Optimisation of quantitative miRNA panels to consolidate the diagnostic surveillance of HBV-related hepatocellular carcinoma
Tat Trung, Ngo
Duong, Dang Chieu
Tong, Hoang Van
Hien, Tran Thi Thu
Hoan, Phan Quoc
Bang, Mai Hong
Binh, Mai Thanh
Ky, Thai Doan
Tung, Nguyen Lam
Thinh, Nguyen Tien
Sang, Vu Viet
Thao, Le Thi Phuong
Bock, Thomas
Background:
Circulating microRNAs (miRNA) are biomarkers for several neoplastic diseases, including hepatocellular carcinoma (HCC). We performed a literature search, followed by experimental screening and validation in order to establish a miRNA panel in combination with the assessment of alpha-fetoprotein (AFP) levels and to evaluate its performance in HCC diagnostics.
Methods:
Expression of miRNAs was quantified by quantitative PCR (qPCR) in 406 serum samples from 118 Vietnamese patients with hepatitis B (HBV)-related HCC, 69 patients with HBV-related liver cirrhosis (LC), 100 chronic hepatitis B (CHB) patients and 119 healthy controls (HC).
Results:
Three miRNAs (mir-21, mir-122, mir-192) were expressed differentially among the studied subgroups and positively correlated with AFP levels. The individual miRNAs mir-21, mir-122, mir192 or the triplex miRNA panel showed high diagnostic accuracy for HCC (HCC vs. CHB, AUC = 0.906; HCC vs. CHB+LC, AUC = 0.81; HCC vs. CHB+LC+HC, AUC = 0.854). When AFP levels were ≤20ng/ml, the triplex miRNA panel still was accurate in distinguishing HCC from the other conditions (CHB, AUC = 0.922; CHB+LC, AUC = 0.836; CHB+LC+HC, AUC = 0.862).
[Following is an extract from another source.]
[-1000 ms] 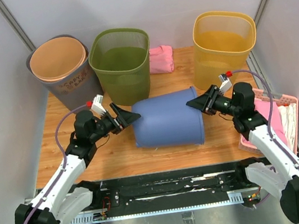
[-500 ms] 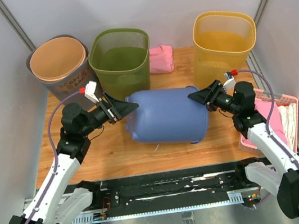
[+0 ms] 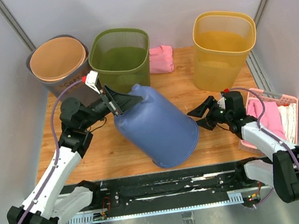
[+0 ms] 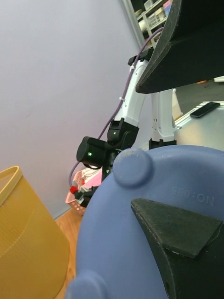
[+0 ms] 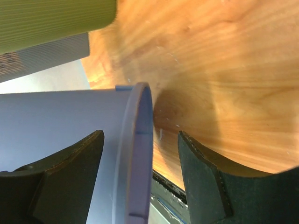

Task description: Turn the large container upside down

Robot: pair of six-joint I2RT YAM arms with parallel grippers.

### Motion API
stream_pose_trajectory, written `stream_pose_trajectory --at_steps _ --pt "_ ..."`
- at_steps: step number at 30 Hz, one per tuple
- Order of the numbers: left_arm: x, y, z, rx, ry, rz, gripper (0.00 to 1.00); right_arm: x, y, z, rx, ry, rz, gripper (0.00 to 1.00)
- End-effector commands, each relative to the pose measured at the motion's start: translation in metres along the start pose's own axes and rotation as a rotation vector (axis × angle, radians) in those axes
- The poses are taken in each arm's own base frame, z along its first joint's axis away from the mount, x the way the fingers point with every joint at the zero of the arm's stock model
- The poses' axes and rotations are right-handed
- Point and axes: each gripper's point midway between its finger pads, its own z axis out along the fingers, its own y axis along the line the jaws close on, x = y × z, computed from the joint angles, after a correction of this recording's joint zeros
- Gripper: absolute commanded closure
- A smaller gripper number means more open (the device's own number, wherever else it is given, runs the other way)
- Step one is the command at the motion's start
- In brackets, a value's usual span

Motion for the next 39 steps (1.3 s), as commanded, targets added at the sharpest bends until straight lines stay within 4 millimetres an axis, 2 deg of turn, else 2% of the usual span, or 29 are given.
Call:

When AFP levels were used in combination with the triplex miRNA panel, the diagnostic performance was significantly improved in discriminating HCC from the other groups (LC, AUC = 0.887; CHB, AUC = 0.948; CHB+LC, AUC = 0.887).
Conclusions:
The three miRNAs mir-21, mir-122, mir-192, together with AFP, are biomarkers that may be applied to improve diagnostics of HCC in HBV patients, especially in HBV-related LC patients with normal AFP levels or HCC patients with small tumor sizes.